What to work on:
Repeat the lines from the one containing "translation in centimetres" through the end of the listing exactly, both ends included. Do not carry over any pictures.
++++ Material for this task ++++
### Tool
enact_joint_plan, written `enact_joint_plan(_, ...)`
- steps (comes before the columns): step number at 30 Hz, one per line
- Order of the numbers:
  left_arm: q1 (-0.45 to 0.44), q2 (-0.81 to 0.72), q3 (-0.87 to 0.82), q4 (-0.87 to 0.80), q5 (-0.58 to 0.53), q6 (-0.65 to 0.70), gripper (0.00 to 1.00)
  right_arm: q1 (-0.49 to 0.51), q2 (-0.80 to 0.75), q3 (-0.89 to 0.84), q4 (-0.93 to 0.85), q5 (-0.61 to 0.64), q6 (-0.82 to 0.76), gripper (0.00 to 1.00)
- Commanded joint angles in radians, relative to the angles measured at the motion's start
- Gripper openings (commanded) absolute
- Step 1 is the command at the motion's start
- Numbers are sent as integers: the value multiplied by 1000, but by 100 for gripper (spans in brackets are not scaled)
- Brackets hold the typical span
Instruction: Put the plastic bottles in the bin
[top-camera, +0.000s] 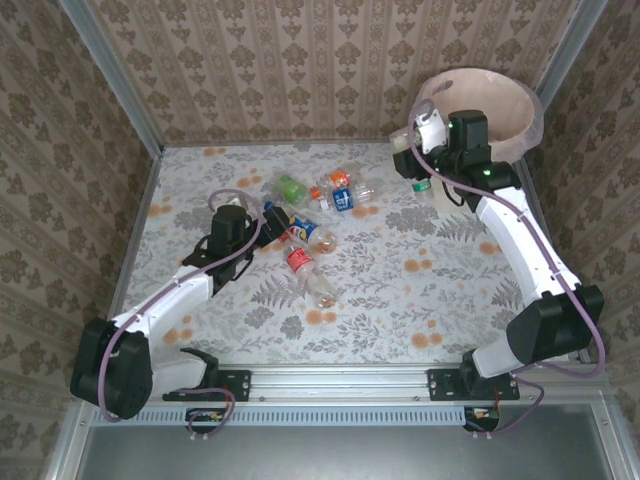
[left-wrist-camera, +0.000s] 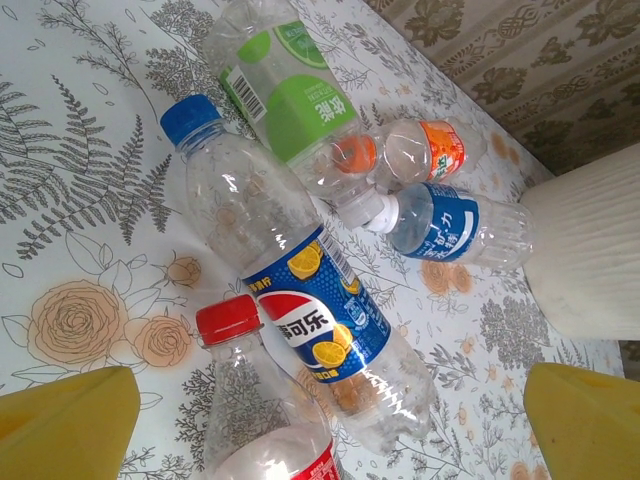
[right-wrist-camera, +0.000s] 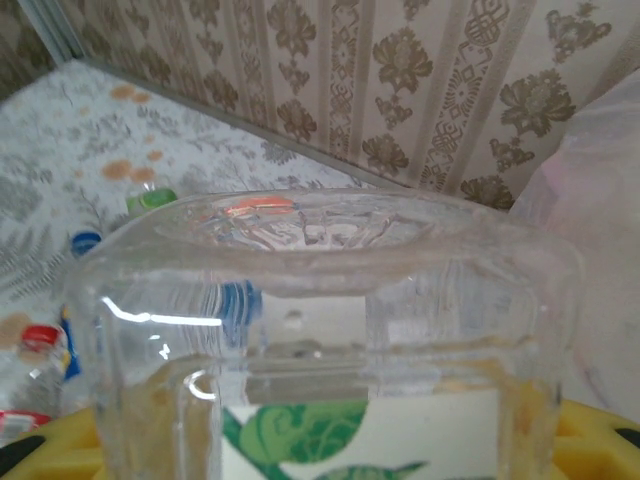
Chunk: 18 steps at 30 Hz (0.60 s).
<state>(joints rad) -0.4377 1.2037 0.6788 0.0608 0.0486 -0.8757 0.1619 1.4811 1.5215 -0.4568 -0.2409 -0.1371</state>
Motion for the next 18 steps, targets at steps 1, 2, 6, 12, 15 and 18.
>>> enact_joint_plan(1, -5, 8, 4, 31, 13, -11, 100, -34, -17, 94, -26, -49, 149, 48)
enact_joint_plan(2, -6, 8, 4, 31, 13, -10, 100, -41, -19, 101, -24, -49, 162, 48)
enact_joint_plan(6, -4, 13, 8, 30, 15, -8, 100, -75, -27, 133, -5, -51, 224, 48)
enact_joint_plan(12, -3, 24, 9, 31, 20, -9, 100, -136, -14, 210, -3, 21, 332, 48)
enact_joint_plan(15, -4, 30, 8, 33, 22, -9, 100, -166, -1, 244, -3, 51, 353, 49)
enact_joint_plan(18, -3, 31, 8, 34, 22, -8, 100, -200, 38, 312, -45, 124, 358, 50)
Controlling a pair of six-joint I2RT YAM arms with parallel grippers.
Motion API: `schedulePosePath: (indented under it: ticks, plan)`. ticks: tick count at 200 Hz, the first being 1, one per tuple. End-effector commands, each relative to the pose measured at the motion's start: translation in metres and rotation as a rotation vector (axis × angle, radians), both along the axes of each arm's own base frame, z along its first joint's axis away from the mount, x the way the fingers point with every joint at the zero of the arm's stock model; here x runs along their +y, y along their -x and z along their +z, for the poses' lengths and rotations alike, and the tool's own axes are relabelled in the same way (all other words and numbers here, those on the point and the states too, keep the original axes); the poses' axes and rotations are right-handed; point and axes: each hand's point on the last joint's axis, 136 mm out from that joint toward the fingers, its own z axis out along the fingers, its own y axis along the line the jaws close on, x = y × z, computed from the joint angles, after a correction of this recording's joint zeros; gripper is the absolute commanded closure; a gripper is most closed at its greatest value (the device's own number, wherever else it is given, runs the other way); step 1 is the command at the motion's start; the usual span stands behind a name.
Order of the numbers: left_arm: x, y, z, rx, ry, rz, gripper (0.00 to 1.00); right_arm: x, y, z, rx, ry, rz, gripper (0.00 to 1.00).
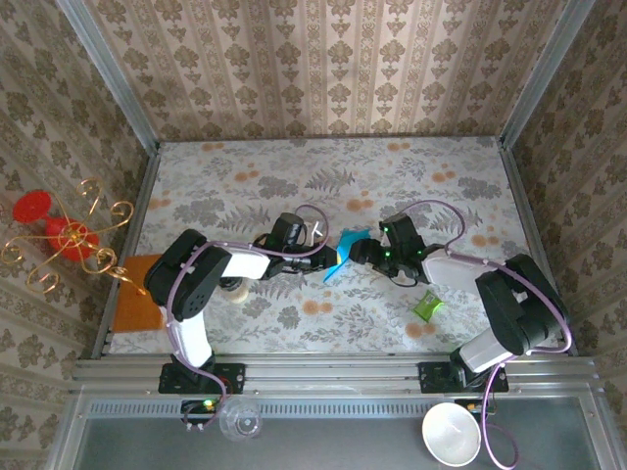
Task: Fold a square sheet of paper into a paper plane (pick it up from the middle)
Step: Fold the wing for the fifth time at the center of the table.
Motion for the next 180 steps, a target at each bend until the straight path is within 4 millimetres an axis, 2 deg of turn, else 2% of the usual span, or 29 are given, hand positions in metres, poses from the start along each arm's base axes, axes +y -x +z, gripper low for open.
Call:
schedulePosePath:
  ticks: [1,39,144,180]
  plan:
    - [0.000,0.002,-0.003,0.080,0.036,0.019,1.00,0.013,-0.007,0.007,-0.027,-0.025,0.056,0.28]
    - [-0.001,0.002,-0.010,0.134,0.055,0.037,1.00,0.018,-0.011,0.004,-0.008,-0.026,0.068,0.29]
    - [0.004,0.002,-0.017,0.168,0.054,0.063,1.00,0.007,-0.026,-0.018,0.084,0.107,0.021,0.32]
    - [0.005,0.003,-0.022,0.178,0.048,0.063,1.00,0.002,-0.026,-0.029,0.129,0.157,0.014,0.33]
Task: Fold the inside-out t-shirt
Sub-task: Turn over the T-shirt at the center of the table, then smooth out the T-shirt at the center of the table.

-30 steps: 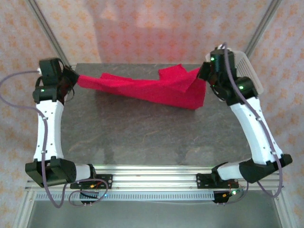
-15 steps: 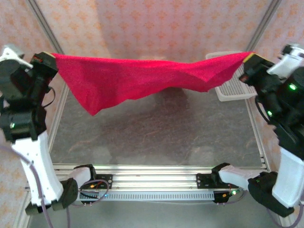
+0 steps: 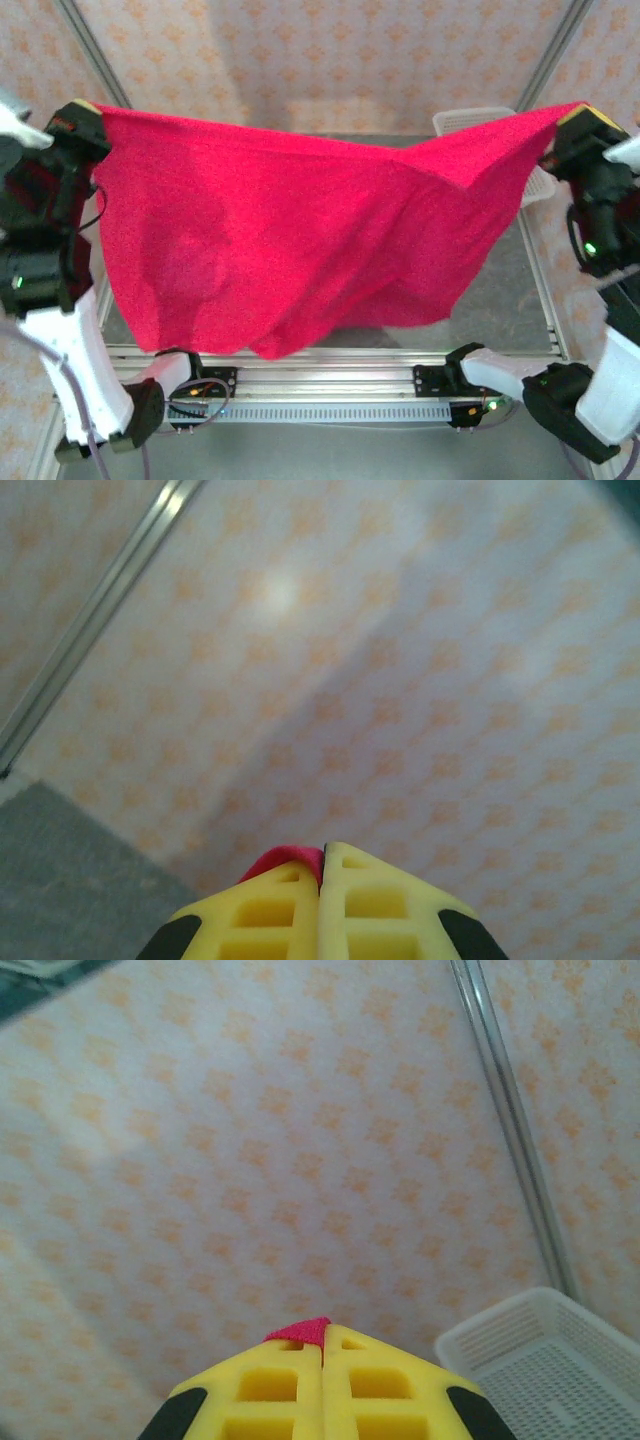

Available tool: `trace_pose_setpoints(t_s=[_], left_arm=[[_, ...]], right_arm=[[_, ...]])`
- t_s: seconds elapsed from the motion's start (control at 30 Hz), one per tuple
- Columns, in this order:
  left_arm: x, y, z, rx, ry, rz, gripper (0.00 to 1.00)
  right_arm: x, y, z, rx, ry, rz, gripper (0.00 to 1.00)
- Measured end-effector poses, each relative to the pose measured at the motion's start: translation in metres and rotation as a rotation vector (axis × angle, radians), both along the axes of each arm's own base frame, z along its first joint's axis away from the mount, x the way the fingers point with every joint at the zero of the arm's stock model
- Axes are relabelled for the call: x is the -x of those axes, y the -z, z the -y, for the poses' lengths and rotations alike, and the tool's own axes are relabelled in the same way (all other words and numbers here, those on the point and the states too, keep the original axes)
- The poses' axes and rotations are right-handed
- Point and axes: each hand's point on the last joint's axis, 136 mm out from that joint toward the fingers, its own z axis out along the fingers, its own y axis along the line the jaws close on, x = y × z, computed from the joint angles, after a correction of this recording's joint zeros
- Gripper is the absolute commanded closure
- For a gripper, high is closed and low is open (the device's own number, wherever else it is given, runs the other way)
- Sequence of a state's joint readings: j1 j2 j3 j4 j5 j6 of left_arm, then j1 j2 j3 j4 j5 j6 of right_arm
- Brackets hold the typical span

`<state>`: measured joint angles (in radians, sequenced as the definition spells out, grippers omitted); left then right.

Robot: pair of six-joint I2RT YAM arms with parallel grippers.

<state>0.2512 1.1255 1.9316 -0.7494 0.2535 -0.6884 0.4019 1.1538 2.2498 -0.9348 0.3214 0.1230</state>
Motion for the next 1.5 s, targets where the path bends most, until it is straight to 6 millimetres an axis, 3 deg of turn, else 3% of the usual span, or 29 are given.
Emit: trace_pose_setpoints(t_s=[0.13,0.23,0.3,0.43,0.5,0.53,0.57,0.6,0.67,0.77,0.87,0.93,1.07,1.13,1.2,1.3,1.37,1.5], left_arm=[[-0.081,0.078,-0.017,0.059,0.011,-0.182,1.00],[-0.145,0.160,-0.024,0.103,0.021,-0.354,1.00],[-0.181,0.217,-0.023,0.120,0.033,-0.467,1.00],[-0.237,0.309,-0.014,0.135,0.060,-0.625,1.00],[-0.266,0.357,-0.010,0.142,0.073,-0.703,1.00],[-0.280,0.376,-0.008,0.145,0.079,-0.733,0.86],[-0.298,0.400,-0.006,0.150,0.089,-0.768,0.62],[-0.312,0.420,-0.005,0.151,0.098,-0.799,0.47],[-0.329,0.456,-0.005,0.148,0.107,-0.857,0.30],[-0.318,0.486,-0.004,0.152,0.105,-0.965,0.26],[-0.297,0.472,0.001,0.139,0.102,-0.986,0.26],[-0.271,0.451,0.013,0.128,0.115,-0.974,0.26],[-0.210,0.405,0.057,0.130,0.210,-0.881,0.27],[-0.190,0.401,0.079,0.145,0.269,-0.844,0.29],[-0.174,0.421,0.089,0.162,0.298,-0.867,0.30],[-0.150,0.469,0.088,0.186,0.293,-0.975,0.31],[-0.136,0.490,0.084,0.185,0.281,-1.038,0.31],[-0.126,0.502,0.077,0.152,0.261,-1.076,0.31]], right_arm=[[-0.084,0.033,-0.019,0.110,0.081,-0.130,1.00],[-0.164,0.077,-0.031,0.165,0.121,-0.254,1.00],[-0.224,0.128,-0.037,0.188,0.124,-0.374,1.00],[-0.311,0.231,-0.045,0.188,0.101,-0.577,1.00],[-0.352,0.284,-0.052,0.154,0.077,-0.657,0.85],[-0.368,0.304,-0.055,0.136,0.070,-0.686,0.70],[-0.388,0.327,-0.060,0.106,0.054,-0.708,0.50],[-0.405,0.349,-0.065,0.073,0.040,-0.723,0.36],[-0.423,0.392,-0.071,0.017,0.023,-0.769,0.23],[-0.412,0.453,-0.073,-0.055,0.018,-0.931,0.19],[-0.389,0.480,-0.076,-0.126,0.006,-1.047,0.19],[-0.367,0.487,-0.079,-0.166,-0.011,-1.113,0.20],[-0.315,0.482,-0.097,-0.205,-0.078,-1.182,0.25],[-0.290,0.480,-0.112,-0.220,-0.121,-1.189,0.32],[-0.275,0.483,-0.127,-0.239,-0.166,-1.177,0.41],[-0.282,0.491,-0.139,-0.253,-0.200,-1.141,0.43],[-0.295,0.500,-0.139,-0.265,-0.199,-1.119,0.46],[-0.323,0.530,-0.137,-0.288,-0.172,-1.118,0.48]])
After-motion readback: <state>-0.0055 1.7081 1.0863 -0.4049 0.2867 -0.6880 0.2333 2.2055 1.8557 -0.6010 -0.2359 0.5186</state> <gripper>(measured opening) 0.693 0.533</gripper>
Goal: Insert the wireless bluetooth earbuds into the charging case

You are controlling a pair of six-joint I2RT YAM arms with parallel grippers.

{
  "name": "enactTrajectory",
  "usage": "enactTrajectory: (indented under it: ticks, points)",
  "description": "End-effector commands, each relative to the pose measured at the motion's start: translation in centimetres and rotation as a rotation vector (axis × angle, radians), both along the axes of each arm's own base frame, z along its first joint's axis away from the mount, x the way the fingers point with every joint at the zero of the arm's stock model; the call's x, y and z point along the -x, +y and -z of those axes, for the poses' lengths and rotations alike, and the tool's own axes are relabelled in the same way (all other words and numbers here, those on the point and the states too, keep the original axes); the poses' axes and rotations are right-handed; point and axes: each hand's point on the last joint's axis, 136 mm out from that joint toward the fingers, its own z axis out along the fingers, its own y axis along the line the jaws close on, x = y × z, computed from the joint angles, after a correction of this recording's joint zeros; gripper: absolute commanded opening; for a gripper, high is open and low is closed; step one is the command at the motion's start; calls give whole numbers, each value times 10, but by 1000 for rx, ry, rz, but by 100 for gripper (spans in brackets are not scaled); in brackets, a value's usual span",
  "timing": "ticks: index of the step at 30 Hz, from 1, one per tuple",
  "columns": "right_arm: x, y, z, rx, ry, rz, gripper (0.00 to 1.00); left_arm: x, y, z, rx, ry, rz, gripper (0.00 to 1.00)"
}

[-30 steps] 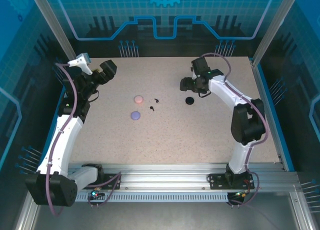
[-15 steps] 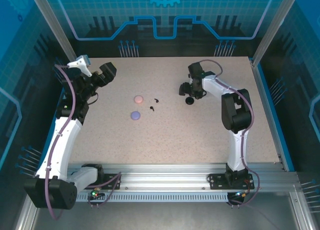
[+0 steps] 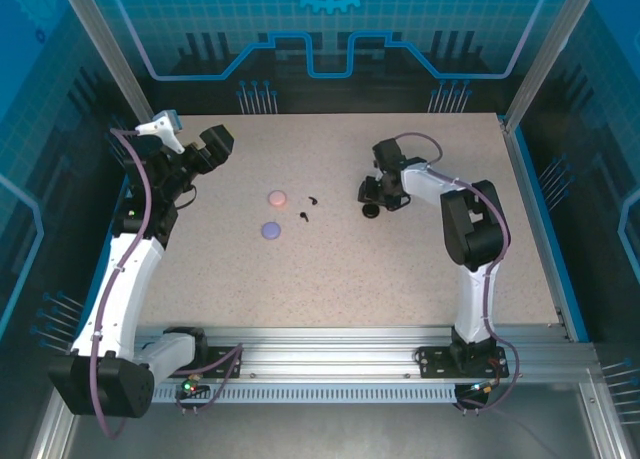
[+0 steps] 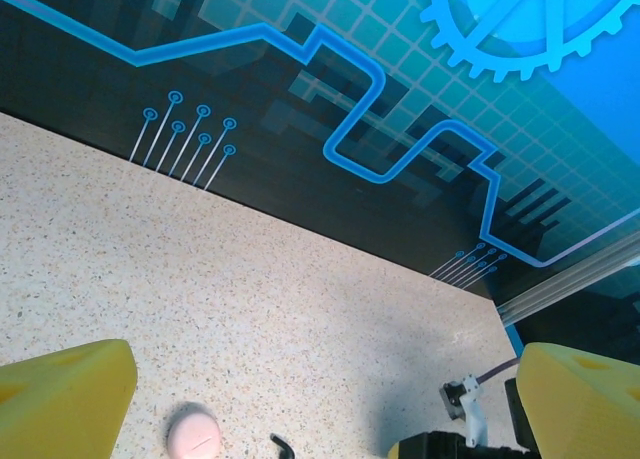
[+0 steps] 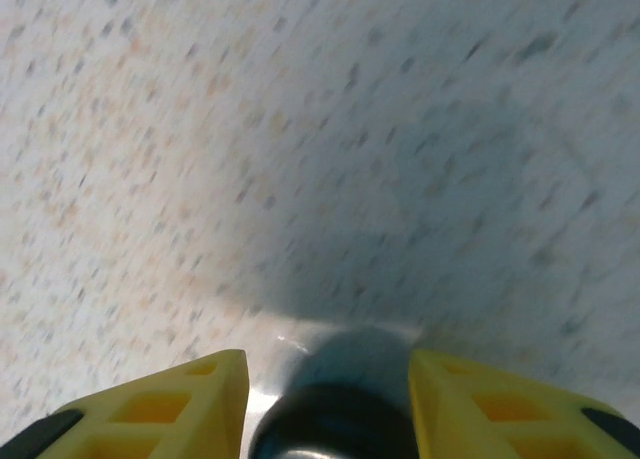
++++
Solution for this problem:
  "description": "End-effector commands, each relative to the pose measured at the motion's start: translation in centimetres and rotation as a rotation vector (axis × angle, radians), both along the axes of each arm's own base frame, z along its first joint's axis away from the mount, x the way the fingers point with every joint at the zero of the arm's stock model; the call's x, y and z point along the -x, +y and -z of those axes, for the poses' lengths and rotations alike, and the tool's own axes are relabelled in the same way (all other words and numbers here, those on the point and the states too, keep the original axes); the poses' axes and rotations are right-handed; point and axes: each hand's point on the last joint's axis, 136 mm out from that joint toward the fingers, its own z axis out along the fingers, its own y axis along the line the jaws close on, x = y × z, computed from the joint angles, after a correction of this recording's joint zeros; gripper: absolute commanded opening; for a gripper, high is open and low is closed; step one is the command at the motion's start; calls give whole numbers, each value times 10, but by 1000 for rx, ry, rz, but by 100 for gripper (spans in brackets are not scaled); in brackets, a value's usual span",
  "timing": "ticks: index of the step at 30 Hz, from 1, one per tuple",
  "columns": "right_arm: x, y, z, rx, ry, rz, gripper (0.00 to 1.00); left_arm: x, y, z, rx, ry, rz, gripper (0.00 to 1.00)"
}

[-30 steps] 
[-15 steps] 
[+0 steps] 
[+0 steps] 
[+0 steps] 

The exercise is complete.